TASK TO CARRY OUT: Look over the lines below. Report each one that includes the string "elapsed".

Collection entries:

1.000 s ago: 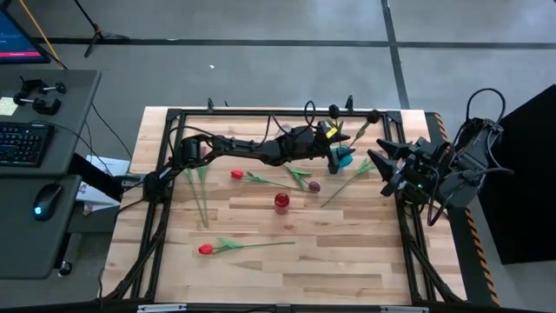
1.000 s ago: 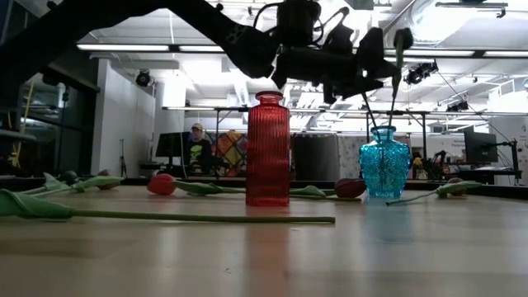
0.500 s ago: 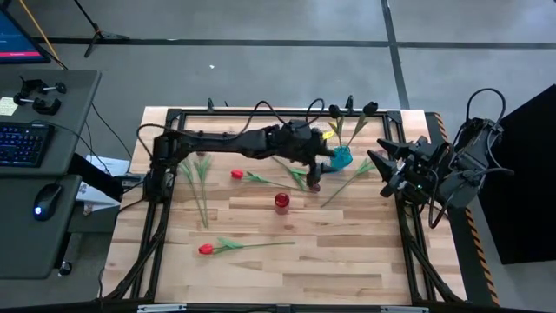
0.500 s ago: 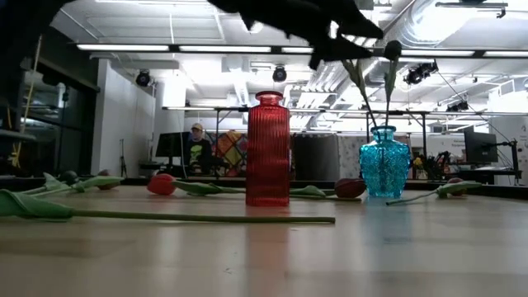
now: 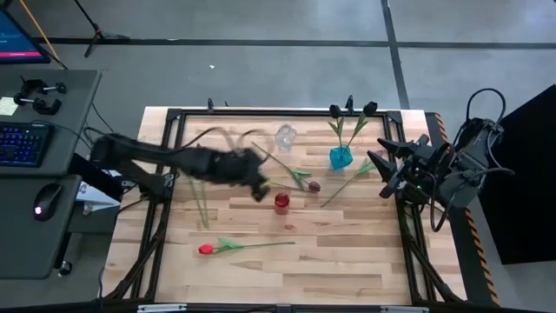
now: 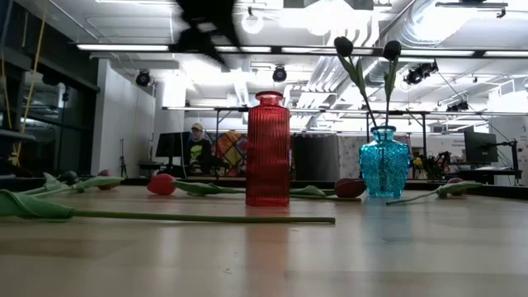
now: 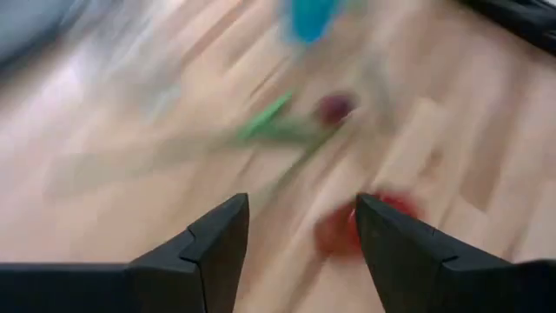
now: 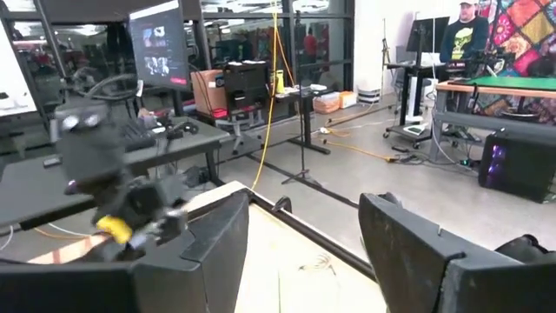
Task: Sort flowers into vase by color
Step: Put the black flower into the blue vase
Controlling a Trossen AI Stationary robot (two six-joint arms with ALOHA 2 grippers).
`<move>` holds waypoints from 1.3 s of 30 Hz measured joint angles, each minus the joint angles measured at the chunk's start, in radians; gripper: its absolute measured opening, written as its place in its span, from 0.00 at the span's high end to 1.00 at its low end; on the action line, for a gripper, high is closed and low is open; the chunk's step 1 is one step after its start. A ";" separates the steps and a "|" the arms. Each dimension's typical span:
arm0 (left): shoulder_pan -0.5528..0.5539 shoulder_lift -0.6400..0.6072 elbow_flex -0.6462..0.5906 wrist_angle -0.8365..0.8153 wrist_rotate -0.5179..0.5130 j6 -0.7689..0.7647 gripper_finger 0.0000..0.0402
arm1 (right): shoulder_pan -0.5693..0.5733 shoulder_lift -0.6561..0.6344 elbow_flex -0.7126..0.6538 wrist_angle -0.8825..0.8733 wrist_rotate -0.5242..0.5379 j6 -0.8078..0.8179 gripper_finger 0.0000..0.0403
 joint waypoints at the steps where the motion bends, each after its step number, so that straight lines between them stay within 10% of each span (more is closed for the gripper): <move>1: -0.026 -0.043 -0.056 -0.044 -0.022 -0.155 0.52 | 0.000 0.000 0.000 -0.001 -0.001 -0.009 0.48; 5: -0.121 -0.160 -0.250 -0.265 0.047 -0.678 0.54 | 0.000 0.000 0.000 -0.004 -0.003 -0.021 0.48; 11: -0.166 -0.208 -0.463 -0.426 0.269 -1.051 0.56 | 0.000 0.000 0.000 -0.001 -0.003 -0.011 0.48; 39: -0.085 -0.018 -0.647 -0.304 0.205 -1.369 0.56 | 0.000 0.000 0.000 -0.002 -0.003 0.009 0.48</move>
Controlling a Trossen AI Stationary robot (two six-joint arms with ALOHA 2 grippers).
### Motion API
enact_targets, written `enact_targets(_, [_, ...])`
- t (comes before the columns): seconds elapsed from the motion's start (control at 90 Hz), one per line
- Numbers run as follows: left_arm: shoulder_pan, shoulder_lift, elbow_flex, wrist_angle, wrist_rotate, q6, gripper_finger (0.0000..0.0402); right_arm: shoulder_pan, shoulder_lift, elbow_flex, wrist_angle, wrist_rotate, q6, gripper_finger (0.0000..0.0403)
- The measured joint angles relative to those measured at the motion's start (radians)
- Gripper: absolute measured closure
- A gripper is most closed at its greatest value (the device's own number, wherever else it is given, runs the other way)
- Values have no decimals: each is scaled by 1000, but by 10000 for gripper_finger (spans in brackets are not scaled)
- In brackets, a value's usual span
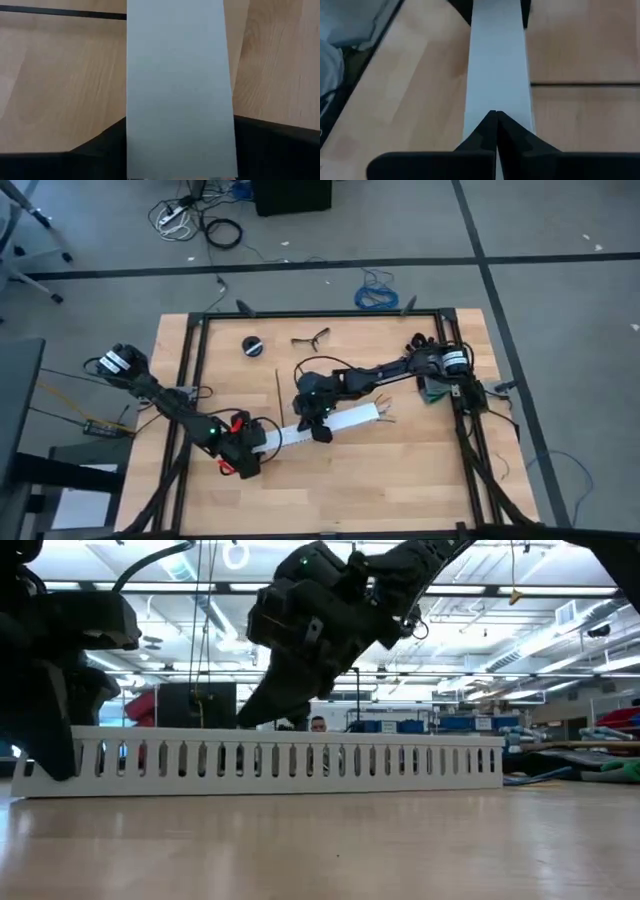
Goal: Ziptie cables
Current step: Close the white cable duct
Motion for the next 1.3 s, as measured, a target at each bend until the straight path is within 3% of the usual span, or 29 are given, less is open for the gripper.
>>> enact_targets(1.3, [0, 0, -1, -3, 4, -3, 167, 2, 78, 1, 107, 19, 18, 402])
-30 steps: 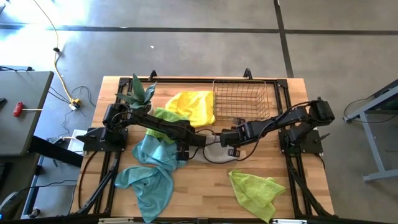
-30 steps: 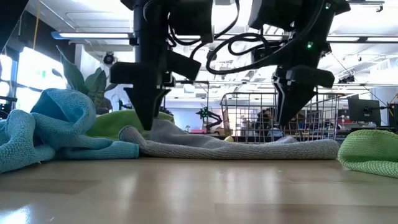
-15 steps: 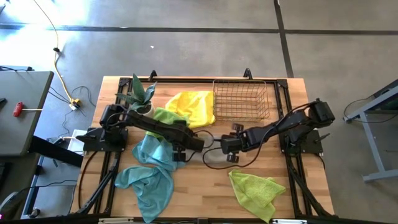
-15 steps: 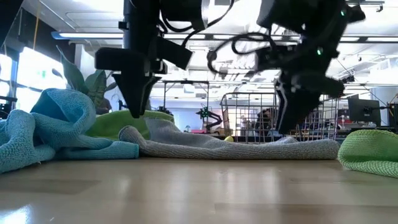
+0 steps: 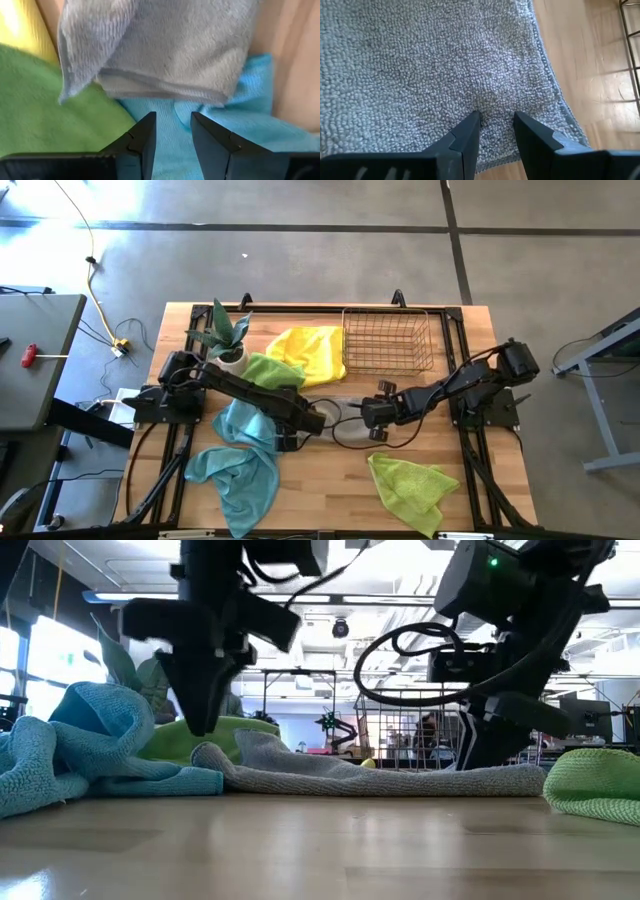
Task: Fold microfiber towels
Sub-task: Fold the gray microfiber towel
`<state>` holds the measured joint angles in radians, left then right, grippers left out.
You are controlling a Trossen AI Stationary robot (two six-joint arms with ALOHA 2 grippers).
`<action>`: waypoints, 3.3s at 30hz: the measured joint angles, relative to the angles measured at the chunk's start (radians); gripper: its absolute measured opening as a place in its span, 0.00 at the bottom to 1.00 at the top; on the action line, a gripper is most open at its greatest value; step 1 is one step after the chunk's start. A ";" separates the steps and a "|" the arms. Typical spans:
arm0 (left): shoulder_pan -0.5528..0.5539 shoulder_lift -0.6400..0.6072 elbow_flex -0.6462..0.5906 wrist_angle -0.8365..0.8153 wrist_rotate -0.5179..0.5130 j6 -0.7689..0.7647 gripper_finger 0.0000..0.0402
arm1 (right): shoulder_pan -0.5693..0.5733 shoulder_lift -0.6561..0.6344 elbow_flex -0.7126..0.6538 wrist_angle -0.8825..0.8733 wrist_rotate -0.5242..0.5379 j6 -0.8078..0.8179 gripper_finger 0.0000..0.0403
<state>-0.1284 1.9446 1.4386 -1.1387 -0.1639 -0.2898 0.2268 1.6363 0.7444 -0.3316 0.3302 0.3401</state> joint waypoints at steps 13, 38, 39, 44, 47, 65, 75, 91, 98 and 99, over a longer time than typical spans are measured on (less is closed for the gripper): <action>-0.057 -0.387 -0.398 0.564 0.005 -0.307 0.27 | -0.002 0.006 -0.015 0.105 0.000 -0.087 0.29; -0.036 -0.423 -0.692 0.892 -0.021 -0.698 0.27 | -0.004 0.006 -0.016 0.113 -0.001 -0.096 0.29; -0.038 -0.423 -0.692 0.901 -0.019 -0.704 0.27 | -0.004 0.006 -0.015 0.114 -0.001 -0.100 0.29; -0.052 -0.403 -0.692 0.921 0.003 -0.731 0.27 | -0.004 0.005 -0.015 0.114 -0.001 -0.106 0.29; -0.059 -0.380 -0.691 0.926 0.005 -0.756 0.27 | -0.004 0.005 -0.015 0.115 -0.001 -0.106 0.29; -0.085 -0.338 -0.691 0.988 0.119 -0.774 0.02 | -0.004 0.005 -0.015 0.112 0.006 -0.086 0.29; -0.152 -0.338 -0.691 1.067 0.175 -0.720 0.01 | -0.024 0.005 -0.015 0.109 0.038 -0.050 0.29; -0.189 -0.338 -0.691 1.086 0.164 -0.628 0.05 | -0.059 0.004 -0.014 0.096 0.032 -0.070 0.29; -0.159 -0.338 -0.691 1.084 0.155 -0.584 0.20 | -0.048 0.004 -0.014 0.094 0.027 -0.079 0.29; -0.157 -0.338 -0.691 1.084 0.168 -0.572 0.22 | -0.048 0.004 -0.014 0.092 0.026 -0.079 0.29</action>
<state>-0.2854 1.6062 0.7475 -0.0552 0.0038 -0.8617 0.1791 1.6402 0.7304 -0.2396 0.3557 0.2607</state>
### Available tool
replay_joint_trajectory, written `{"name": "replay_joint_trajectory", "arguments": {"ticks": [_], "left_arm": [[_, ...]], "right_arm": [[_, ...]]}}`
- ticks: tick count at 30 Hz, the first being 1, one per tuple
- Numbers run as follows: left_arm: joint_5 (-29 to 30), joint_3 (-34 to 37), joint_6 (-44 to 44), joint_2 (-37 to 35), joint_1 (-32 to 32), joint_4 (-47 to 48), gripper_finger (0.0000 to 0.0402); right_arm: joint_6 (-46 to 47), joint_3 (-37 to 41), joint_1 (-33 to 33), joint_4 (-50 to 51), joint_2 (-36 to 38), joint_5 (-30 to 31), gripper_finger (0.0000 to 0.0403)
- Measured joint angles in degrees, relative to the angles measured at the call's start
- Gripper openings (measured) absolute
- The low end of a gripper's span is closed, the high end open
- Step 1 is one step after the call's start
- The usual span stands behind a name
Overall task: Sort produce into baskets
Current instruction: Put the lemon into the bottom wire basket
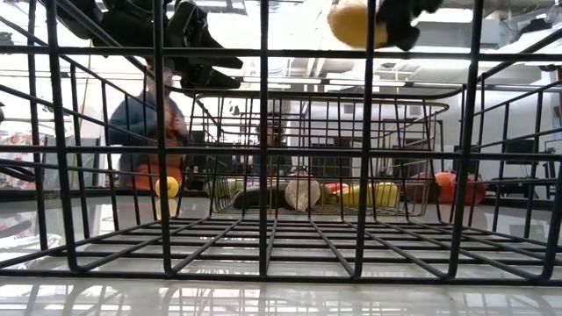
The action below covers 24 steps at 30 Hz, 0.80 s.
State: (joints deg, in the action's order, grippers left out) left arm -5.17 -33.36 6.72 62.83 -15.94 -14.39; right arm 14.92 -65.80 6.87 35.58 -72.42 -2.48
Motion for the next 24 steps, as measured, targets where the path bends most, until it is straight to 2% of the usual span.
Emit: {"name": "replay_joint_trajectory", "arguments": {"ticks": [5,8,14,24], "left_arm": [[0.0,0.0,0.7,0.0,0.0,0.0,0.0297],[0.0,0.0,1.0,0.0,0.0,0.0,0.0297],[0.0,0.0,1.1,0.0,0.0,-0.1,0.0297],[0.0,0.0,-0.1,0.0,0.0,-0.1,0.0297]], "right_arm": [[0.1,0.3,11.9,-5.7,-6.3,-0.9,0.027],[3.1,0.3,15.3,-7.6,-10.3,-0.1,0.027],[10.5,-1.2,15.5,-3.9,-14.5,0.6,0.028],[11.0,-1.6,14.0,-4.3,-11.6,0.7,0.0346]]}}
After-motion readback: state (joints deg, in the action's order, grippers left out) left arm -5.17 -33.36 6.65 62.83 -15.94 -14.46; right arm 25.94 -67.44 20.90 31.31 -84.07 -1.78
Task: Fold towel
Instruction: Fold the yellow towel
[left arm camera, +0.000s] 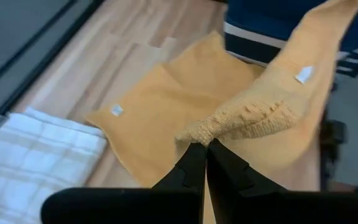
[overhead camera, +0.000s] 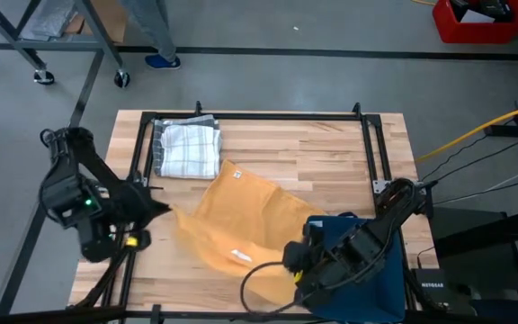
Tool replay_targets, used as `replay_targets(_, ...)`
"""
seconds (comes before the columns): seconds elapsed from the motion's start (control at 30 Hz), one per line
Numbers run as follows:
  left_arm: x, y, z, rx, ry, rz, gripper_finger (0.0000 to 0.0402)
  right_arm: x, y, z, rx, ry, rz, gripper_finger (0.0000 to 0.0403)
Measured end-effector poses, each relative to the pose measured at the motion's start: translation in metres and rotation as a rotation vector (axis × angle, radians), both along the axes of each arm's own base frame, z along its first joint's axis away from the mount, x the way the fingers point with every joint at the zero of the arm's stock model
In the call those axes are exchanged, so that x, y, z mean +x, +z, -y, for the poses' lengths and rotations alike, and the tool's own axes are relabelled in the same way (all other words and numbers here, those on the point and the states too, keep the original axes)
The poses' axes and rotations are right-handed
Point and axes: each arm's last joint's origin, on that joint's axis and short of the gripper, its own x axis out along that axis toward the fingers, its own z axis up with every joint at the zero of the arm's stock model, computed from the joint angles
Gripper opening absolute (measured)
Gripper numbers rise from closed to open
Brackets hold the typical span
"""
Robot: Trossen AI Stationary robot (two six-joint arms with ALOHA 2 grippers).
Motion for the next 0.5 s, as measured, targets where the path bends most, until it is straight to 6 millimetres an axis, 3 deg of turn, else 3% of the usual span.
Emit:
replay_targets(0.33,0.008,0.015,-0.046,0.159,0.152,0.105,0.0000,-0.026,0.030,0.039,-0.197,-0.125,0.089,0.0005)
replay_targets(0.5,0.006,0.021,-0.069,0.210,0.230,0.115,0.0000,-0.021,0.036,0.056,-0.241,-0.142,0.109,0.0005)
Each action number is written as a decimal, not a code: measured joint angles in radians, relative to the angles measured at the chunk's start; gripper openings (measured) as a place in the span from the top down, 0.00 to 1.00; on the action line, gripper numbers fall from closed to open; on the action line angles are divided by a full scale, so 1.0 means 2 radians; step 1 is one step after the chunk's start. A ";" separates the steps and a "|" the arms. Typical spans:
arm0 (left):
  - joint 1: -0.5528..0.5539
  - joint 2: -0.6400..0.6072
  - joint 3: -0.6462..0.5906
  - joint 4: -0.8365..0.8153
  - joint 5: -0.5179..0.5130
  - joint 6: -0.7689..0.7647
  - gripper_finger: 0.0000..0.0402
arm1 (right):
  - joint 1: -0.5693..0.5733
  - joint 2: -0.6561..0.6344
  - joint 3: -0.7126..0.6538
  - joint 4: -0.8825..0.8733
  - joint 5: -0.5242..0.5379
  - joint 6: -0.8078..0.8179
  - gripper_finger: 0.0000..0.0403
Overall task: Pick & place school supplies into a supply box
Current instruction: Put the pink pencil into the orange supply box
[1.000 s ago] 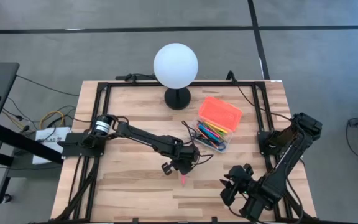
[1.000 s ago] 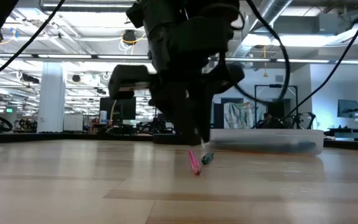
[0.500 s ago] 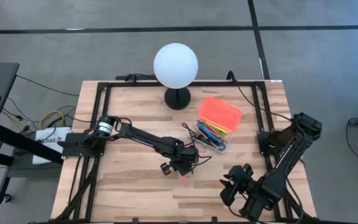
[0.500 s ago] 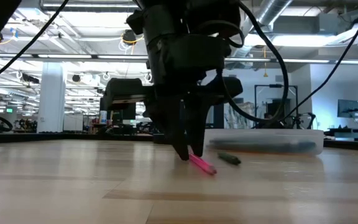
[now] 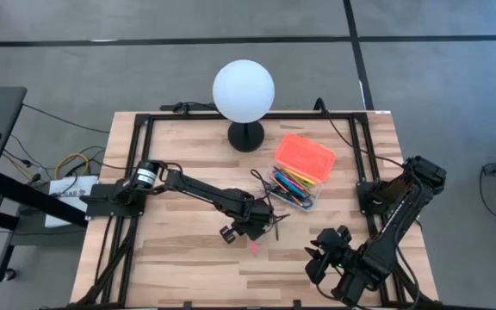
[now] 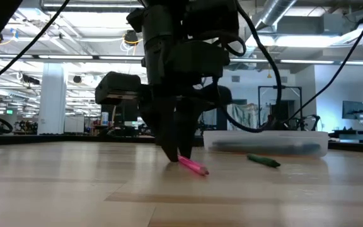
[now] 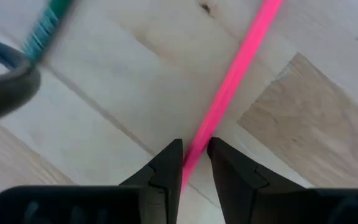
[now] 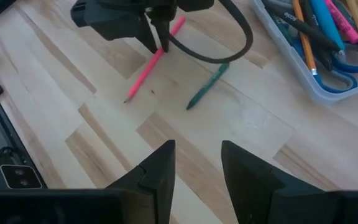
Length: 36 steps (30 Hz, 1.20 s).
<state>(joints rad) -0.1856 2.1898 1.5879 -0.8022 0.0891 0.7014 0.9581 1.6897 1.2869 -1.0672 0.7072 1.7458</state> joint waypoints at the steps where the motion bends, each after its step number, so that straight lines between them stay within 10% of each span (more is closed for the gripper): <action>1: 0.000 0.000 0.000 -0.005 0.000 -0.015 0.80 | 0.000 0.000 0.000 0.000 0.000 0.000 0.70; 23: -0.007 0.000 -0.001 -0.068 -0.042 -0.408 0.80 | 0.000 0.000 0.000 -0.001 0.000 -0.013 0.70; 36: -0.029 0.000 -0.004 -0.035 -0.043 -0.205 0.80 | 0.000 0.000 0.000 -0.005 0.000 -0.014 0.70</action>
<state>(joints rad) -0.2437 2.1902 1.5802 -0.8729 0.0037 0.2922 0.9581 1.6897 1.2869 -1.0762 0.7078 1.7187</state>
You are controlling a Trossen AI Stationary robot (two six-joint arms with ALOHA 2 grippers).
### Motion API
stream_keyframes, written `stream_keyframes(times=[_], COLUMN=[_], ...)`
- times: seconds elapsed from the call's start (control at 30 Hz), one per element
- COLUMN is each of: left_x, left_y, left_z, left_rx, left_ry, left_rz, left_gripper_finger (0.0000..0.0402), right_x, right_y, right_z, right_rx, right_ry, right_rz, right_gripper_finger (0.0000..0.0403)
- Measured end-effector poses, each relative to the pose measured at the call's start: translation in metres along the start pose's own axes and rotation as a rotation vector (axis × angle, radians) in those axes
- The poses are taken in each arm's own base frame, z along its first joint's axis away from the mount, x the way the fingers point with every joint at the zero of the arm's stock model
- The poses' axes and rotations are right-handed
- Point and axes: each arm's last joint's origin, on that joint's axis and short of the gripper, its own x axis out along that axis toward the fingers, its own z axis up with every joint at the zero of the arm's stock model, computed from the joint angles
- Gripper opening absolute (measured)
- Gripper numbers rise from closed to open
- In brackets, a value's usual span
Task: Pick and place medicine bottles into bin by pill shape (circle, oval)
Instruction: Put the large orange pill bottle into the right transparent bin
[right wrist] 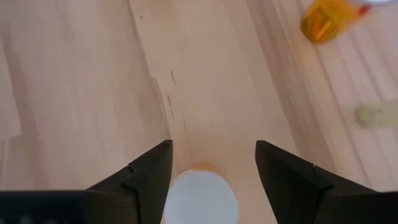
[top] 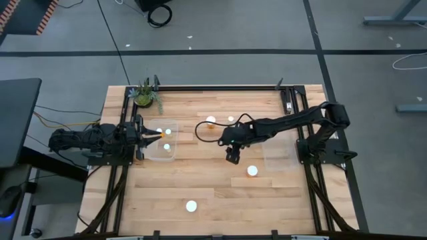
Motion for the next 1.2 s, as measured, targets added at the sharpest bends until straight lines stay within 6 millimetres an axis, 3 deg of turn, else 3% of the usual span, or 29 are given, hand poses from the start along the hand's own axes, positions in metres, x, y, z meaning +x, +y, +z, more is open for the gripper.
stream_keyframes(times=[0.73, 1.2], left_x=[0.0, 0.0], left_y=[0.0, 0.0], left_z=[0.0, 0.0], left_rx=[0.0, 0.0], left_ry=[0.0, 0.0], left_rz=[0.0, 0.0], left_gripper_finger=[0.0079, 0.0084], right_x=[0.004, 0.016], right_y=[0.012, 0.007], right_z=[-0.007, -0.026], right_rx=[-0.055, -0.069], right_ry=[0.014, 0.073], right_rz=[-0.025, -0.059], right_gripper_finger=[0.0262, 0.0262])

ANSWER FOR THIS EXERCISE:
- t (comes before the columns): seconds elapsed from the motion's start (control at 90 Hz), one per line
seconds (comes before the columns): seconds elapsed from the motion's start (control at 30 Hz), one per line
- times: seconds elapsed from the call's start (control at 30 Hz), one per element

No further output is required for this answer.